Instaknow patented Artificial Intelligence process millions of complex documents to eliminate manual processing for Fortune 500 clients in Banking, Supply Chain, Healthcare, Utilities, Pharmaceuticals, Law, Insurance and Government. All required data is accurately extracted and converted to XML for conventional processing.
Using human-eyeball-like scanning of each document’s layout, Instaknow correctly decide which text is which header or label in that document, WITHOUT needing the underlying structure like XML or field identifiers or Machine Learning examples. Data can be laid out DIFFERENTLY in different documents. Instaknow can even accurately determine the checkboxes and radio buttons. If a human eyeball can find and isolate date of interest, Instaknow can do it too, regardless of variations. Documents do NOT need to be in specific technical formats. They can be text documents or image/scan documents, with one or multiple pages. Section within documents can appear in any order and columns in tables can also have an unpredictable sequence!

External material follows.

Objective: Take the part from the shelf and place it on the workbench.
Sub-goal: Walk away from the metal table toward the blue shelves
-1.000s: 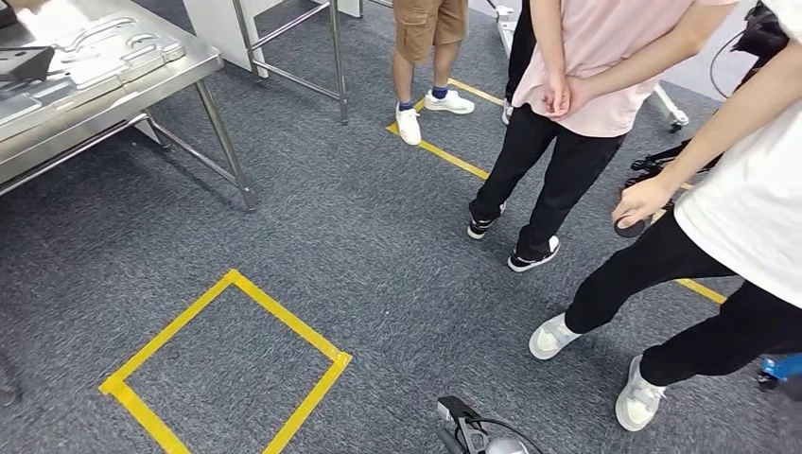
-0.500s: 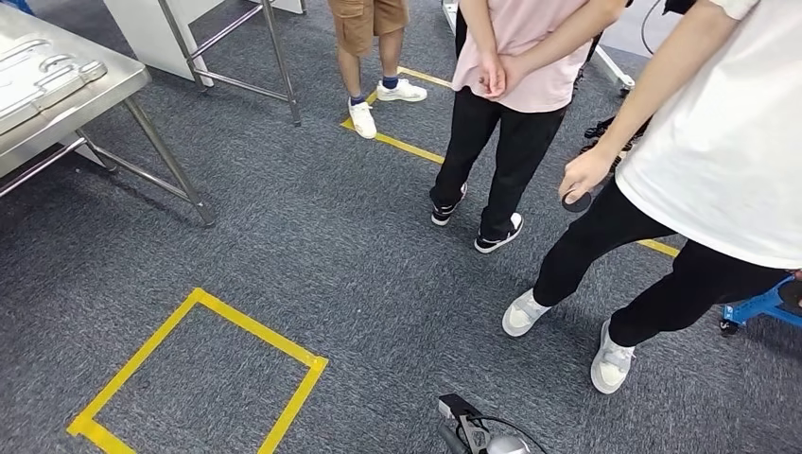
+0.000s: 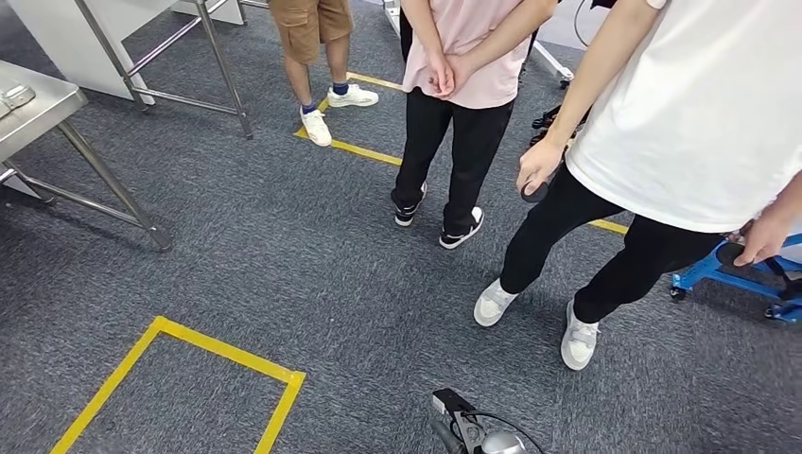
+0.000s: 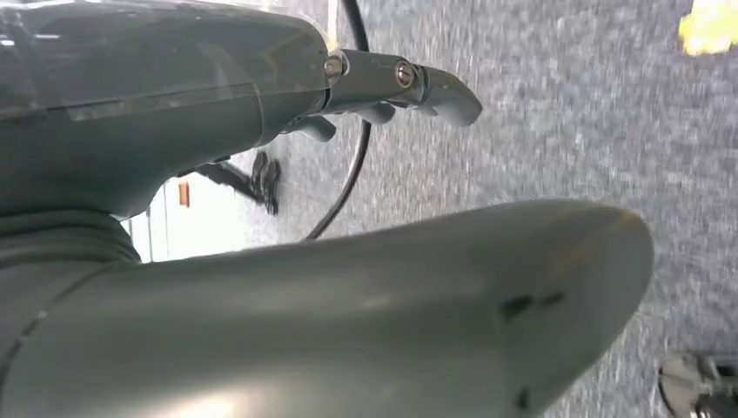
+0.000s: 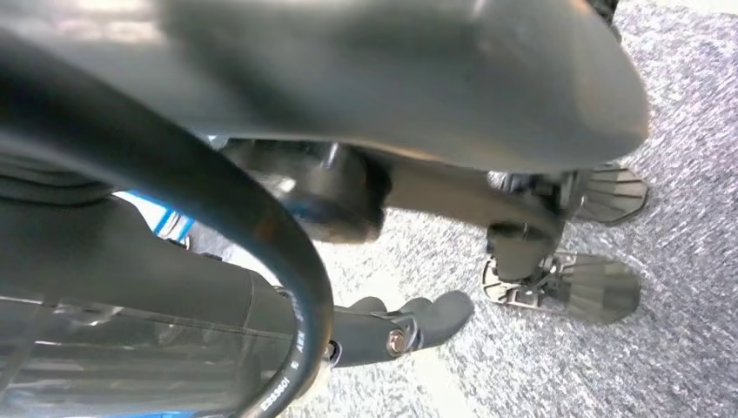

E.g. in the following scanned tax returns example, the top return has space for three Officers while the bottom return can have up to four Officers listed. Also, the column widths are very different. These documents came in as scanned images and have no underlying XML, technical ids or predictable string sequences which will allow conventional data processing like RPA (Robotic Process Automation). Only a person can detect the actual data layout and content, and has to manually re-enter it in another computer system or file for further processing. But manual processing of thousands of documents is expensive, slow and error-prone!